Invention Title:

ACTIVE ADAPTIVE ON-DEVICE MACHINE LEARNING

Publication number:

US20260037861

Publication date:
Section:

Physics

Class:

G06N20/00

Inventors:

Assignee:

Applicant:

Smart overview of the Invention

Active adaptive on-device machine learning is a technique designed to allow machine learning models to dynamically adapt to changes in their environment while operating within resource-constrained settings, such as edge networks. This approach leverages a system that includes a memory with instructions and a processor to execute these instructions. The system facilitates the execution of a machine learning model that features an adaptive component capable of outputting classification results and reconstructing data streams for classification purposes. By evaluating these outputs, the system detects environmental changes and updates the adaptive part of the model accordingly if the changes are deemed relevant.

Field and Background

This innovation primarily pertains to machine learning models and artificial intelligence, focusing on their application within resource-constrained environments like edge networks. The rise of edge computing has necessitated bringing computation closer to data generation points, improving response times and reducing bandwidth usage. With the proliferation of IoT devices, there's a pressing need for efficient processing methods that can run on devices with limited resources. TinyML, a subset of machine learning, has been developed to address this need, though it faces challenges related to memory, computational power, and energy consumption.

Technical Approach

The disclosed technique involves a system that can execute a machine learning model with an adaptive part. This model operates in different phases: model inference, active on-device learning, and on-device model adaptation. During the model inference phase, predictions and data reconstructions are generated. In the active learning phase, these outputs are used to dynamically adjust thresholds and determine environmental changes. If relevant changes are detected, the system enters the adaptation phase, updating the model's adaptive part. This approach includes a drift detector using dynamically adjusted thresholds based on reconstruction errors, optimizing resource usage and minimizing overfitting risks.

Applications and Benefits

The system is applicable in various settings, such as manufacturing plants and smart city infrastructures, where it can automate processes and optimize resource usage. By reducing dependency on cloud infrastructure, the system decreases communication overhead and enhances security and privacy. This technique is particularly relevant as more enterprise-generated data is expected to exist outside the cloud, necessitating efficient edge computing solutions. The global edge computing market is poised for significant growth, and innovations like this are crucial for expanding machine learning capabilities in edge environments.

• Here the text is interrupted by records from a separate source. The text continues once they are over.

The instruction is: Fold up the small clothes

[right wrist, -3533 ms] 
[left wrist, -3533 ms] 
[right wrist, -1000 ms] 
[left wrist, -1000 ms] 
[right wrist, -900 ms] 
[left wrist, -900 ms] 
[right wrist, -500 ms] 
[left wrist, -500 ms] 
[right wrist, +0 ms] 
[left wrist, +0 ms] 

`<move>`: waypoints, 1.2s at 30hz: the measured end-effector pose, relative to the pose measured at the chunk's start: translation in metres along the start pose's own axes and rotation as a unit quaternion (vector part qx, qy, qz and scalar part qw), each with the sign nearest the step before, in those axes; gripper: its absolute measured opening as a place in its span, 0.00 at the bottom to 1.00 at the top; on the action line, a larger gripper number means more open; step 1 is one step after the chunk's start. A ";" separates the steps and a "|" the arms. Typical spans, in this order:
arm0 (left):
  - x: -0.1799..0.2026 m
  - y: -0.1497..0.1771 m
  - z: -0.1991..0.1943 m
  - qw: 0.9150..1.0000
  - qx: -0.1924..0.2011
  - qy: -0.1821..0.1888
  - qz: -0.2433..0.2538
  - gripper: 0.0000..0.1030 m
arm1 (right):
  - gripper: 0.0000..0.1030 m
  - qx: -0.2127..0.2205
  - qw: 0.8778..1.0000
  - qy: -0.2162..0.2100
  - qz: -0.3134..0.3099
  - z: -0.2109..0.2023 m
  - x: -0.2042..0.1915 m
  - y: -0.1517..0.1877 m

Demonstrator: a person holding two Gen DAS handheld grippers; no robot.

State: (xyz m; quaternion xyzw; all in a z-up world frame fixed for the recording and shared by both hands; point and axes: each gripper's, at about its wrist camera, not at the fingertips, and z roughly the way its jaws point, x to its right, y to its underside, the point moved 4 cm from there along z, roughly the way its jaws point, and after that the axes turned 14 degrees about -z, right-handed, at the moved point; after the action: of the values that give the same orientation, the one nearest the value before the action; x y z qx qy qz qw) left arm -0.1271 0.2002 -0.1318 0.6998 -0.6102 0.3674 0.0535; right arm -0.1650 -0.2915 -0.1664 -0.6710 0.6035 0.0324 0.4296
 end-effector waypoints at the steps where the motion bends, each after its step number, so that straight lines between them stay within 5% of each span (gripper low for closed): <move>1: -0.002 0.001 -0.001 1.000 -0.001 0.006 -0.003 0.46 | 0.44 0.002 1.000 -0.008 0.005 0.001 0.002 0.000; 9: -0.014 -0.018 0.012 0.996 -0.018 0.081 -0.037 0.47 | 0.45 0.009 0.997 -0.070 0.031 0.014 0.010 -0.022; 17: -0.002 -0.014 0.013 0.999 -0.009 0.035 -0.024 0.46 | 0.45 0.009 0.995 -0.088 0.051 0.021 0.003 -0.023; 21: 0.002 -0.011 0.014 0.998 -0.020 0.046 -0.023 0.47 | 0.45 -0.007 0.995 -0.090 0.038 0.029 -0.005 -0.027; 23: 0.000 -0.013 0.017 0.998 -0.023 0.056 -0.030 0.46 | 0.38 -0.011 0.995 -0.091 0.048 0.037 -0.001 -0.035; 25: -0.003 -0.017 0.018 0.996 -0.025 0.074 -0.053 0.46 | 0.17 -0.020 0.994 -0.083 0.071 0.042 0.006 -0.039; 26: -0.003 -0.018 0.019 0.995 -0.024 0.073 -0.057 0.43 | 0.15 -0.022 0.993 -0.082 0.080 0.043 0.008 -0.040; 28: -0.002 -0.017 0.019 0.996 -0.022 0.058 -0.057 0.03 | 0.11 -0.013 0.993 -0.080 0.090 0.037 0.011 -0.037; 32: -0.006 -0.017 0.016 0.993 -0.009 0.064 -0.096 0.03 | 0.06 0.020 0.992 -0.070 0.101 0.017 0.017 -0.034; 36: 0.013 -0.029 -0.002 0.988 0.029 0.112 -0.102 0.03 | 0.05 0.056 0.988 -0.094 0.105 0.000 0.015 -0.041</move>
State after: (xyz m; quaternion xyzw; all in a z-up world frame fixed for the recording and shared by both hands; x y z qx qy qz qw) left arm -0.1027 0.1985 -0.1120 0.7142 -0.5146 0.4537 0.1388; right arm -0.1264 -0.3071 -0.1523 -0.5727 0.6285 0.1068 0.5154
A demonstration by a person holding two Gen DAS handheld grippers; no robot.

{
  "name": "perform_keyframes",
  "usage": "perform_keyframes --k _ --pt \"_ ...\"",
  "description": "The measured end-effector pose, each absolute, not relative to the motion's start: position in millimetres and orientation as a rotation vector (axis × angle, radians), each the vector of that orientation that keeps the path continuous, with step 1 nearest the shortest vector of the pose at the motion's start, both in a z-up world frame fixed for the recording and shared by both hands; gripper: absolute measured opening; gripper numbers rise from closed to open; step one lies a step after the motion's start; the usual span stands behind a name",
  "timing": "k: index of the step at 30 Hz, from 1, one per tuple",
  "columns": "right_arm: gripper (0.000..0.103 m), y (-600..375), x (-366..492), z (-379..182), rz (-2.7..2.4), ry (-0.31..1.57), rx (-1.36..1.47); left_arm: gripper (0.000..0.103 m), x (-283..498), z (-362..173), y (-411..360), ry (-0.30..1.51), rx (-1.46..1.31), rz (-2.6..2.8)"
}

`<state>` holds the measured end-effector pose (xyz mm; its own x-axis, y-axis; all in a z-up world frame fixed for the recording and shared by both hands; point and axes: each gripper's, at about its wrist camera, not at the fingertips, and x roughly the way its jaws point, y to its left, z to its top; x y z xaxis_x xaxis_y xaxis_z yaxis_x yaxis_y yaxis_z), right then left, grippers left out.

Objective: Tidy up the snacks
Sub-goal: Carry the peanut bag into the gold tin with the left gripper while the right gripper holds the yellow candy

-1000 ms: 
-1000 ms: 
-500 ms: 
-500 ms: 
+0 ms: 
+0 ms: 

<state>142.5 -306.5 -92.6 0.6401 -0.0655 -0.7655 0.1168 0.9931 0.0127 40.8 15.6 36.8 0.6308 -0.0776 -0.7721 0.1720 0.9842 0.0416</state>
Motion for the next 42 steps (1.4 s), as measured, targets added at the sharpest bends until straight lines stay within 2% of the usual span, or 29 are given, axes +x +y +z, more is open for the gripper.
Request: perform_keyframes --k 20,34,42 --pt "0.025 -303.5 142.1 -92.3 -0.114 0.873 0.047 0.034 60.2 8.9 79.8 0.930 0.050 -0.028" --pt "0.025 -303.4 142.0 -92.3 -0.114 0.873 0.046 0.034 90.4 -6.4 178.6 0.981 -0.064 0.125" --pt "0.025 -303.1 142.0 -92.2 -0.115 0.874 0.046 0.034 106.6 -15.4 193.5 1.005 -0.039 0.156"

Market and Future Directions

As the edge computing market expands, with projections of it becoming a trillion-dollar industry, the demand for efficient on-device machine learning solutions will increase. TinyML is expected to play a significant role, with billions of devices projected to incorporate TinyML chipsets by 2030. Companies are investing in developing and expanding the TinyML ecosystem, offering specialized libraries and services. Current solutions often involve static models or frequent updates that can lead to overfitting and resource inefficiency. The disclosed technique addresses these challenges by allowing models to adapt dynamically based on environmental changes, optimizing resource usage and enhancing performance.